## Exercise
Repeat the lines from the line with "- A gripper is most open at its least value" to the line with "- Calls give" in the listing below, keeping both end lines and adding nothing.

## Stored data
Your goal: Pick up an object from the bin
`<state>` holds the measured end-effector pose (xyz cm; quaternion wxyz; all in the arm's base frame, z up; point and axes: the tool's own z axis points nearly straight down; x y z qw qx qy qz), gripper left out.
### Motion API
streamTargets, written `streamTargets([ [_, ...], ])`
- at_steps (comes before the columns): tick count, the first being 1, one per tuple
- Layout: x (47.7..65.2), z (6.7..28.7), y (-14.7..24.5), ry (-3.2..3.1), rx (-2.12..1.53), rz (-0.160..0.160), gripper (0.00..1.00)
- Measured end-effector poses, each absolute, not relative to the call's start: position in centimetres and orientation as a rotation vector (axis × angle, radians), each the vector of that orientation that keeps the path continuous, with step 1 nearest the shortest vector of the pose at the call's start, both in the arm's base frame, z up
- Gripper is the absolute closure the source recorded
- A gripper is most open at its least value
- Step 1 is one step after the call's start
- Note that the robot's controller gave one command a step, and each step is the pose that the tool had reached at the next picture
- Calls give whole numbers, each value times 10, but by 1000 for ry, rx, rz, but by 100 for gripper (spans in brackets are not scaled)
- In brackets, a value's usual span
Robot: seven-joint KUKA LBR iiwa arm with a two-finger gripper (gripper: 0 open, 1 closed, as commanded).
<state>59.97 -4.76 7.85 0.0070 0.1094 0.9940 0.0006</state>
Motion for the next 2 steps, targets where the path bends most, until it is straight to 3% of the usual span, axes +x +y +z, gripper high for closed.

## Solution
- A gripper is most open at its least value
- Step 1 is one step after the call's start
- Note that the robot's controller gave one command a step, and each step is the pose that the tool had reached at the next picture
- Calls give whole numbers, each value times 10, but by 1000 for ry, rx, rz, but by 100 for gripper (spans in brackets are not scaled)

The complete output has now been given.